WordPress adalah platform yang sangat fleksibel, artinya Anda dapat menambal metode yang biasanya dapat dieksploitasi dengan cuplikan kode sederhana yang ditemukan online, seperti menonaktifkan XMLRPC dan memerlukan autentikasi untuk mengakses WP-JSON. Memperbaiki kerentanan WordPress seringkali sesederhana menginstal dan menggunakan plugin yang tepat.

Selain itu, opsi autentikasi multifaktor tersedia dengan penggunaan plugin WordPress.

Latih Kesiapsiagaan & Pencegahan yang Solid

Firewall Aplikasi Web seperti Cloudflare dan banyak lainnya telah secara khusus merancang WAF mereka untuk melindungi aplikasi WordPress dari berbagai jenis dan pola serangan umum. Banyak penyedia hosting menawarkan layanan pencadangan harian gratis, seperti WP Engine.

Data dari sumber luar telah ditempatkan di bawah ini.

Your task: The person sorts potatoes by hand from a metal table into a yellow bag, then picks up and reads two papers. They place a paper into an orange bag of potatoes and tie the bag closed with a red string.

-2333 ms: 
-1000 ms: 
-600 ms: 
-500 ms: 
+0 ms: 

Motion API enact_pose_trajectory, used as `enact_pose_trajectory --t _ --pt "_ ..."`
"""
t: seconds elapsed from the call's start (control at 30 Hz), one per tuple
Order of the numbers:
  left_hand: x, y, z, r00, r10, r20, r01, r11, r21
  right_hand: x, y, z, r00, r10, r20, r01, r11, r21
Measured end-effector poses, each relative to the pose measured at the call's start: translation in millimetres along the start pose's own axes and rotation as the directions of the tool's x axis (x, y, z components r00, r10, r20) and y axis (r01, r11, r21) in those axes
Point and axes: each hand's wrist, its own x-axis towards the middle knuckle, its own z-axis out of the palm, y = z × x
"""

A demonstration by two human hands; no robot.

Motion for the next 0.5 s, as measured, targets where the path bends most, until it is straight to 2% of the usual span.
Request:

Bermitra dengan Teknologi Koalisi untuk Desain & Pengembangan WordPress

Di Coalition kami menawarkan layanan desain dan pengembangan WordPress lengkap, baik mandiri atau bersama dengan layanan SEO dan pemasaran digital pemenang penghargaan kami. Semua yang telah kami diskusikan hari ini tentang menyelesaikan masalah keamanan WordPress dan memperbaiki kerentanan WordPress disertakan dalam layanan kami saat Anda bermitra dengan kami.

Lihat FAQ Layanan WordPress kami. Kami ingin bekerja sama dengan Anda! Hubungi kami untuk mendiskusikan kebutuhan website Anda.